Dir/scr/cine: Warwick Thornton. Aust. 2009. 101 mins
The stand-out world premiere (of eight new Australian dramas) at the recent Adelaide Film Festival, Warwick Thornton’s debut feature is a mainly Aboriginal-made movie, a fierce frontline report on contemporary life in the Central Australian desert. Though presented as a teenage love story with heart and humour, Samson & Delilah may not make a dent at home beyond the arthouse on its May 7 release (through Footprint Films): Australian multiplex audiences have proved resistant to indigenous movie-making. But this is an undoubted international festival starter - an inside look at a world rarely, if ever, depicted on the big screen. It has been eyed by Cannes and the buzz is strong.
The honest naturalism of the two young leads is the main reason for the film’s intense grip and power. McNamara (Samson) and Gibson (Delilah) were greeted with a deserved and thunderous standing ovation at the premiere.
Thornton ‘s previous short films, also made with non-indigenous producer Kath Shelper, brought him attention and Berlinale prizes (for 2005’s Green Bush and Nana in 2008). Here, with a budget of $1m (A$1.6m) and acting as his own cinematographer, he took a 35mm camera and a skeleton crew into the 45-plus degree heat of the outback where his cast of non-actors live, and the result is documentary-like in its hand-held depiction of rundown, no-hope locations.
Rake-thin Samson, aged 15, wakes in his bleak shanty room and immediately starts sniffing dregs of petrol from a battered tin. Across the dusty track, 16-year-old Delilah wakes to care for her elderly Nana (Gibson). She administers morning pills, then wheels the old lady to pray in the shanty church, then past the pay-phone that rings but is never answered, to the doctor’s mobile surgery for more pills. Shadowed by the bored, persistent Samson, the two spend the rest of their day dot-painting a large canvas, for which they are promised A$250 when completed.

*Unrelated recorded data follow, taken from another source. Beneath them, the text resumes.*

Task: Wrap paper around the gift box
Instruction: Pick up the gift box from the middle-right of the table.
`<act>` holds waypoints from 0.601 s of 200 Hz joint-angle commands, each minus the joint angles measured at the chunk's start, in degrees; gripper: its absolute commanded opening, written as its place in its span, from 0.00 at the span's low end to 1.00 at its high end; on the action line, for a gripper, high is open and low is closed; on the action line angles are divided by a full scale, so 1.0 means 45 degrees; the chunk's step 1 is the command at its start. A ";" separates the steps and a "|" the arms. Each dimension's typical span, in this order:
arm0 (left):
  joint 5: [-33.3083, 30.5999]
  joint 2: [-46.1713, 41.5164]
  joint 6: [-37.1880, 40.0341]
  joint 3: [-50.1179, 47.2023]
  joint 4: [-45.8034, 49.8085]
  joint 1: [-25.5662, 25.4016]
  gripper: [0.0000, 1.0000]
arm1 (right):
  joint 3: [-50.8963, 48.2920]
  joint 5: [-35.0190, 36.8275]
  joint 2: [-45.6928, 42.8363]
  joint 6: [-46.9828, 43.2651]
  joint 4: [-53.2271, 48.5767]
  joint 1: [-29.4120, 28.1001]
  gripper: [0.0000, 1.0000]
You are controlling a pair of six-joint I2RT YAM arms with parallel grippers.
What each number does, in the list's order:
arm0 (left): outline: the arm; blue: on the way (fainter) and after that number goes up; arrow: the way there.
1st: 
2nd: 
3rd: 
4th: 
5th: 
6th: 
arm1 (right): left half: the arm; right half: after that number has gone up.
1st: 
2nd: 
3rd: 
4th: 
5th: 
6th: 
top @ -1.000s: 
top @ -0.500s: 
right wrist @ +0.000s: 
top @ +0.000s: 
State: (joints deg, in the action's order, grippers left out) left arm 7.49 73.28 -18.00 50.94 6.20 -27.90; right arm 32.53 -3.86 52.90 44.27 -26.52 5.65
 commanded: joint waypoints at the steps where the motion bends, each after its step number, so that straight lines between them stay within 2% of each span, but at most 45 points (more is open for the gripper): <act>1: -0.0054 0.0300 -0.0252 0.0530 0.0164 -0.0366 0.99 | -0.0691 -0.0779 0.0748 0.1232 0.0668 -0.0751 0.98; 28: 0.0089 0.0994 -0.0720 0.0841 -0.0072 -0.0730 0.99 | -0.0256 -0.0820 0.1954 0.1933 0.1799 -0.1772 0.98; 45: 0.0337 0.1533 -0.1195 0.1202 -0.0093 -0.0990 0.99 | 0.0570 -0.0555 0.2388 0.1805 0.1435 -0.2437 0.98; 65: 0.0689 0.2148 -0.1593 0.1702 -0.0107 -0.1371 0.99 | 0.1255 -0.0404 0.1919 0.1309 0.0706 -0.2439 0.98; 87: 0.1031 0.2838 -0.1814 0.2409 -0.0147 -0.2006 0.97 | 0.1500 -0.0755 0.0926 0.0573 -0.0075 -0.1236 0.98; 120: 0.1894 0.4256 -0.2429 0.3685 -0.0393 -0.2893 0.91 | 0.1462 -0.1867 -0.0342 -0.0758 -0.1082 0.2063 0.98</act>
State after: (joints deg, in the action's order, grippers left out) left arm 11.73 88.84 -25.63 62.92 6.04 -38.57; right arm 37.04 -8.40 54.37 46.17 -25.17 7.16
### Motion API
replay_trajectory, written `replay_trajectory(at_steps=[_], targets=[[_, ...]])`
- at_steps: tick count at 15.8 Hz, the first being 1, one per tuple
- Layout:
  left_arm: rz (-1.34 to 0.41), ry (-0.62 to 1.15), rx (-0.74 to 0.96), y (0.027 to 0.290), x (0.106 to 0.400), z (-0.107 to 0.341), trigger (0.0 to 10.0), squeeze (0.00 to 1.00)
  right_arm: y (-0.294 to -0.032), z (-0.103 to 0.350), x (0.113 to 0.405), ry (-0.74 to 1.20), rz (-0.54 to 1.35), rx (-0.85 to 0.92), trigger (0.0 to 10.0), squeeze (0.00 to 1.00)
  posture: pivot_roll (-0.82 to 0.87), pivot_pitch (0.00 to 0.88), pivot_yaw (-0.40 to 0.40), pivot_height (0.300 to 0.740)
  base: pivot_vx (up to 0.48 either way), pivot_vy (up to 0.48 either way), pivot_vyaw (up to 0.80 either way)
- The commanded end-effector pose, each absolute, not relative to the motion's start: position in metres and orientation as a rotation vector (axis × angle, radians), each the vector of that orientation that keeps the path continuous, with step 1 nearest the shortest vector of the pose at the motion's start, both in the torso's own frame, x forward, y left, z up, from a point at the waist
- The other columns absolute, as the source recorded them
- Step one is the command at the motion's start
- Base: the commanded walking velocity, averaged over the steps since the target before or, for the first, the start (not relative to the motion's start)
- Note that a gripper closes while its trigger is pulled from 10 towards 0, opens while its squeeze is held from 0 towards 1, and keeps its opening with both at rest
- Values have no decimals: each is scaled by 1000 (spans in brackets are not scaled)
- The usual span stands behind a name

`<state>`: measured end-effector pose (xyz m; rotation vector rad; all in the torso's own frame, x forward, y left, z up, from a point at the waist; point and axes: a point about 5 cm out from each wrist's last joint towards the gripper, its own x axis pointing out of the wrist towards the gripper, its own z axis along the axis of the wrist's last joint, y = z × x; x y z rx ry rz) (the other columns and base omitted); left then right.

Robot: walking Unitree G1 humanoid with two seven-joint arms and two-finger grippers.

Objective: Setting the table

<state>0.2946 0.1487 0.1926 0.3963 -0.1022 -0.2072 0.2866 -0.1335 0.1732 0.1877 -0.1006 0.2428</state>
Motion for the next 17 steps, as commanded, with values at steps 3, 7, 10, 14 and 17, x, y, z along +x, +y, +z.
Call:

The relationship between the two youngsters is unspoken, initially revealed only via the spice of Nana’s cackle. There can be few - if any - movie love stories where the two principals converse so little, look each other in the eye so seldom. Nana dies suddenly and Delilah is unfairly beaten by local women for not taking enough care of her grandmother. Samson steals the community’s only vehicle and the two head for the nearest big centre, Alice Springs.
Squatting for weeks under a noisy road bridge, they meet Gonzo (Scott Thornton, the director’s brother), a voluble alcoholic tramp who shares tins of noodles with them. Utterly without money or prospects, Delilah is astonished to discover one of Nana’s paintings with a $22,000 price tag in the window of a trendy art gallery. Stealing paints and canvas, she makes her own dot-painting which she unsuccessfully attempts to sell to coffee-drinking locals. The gallery owner won’t even look up from his desk.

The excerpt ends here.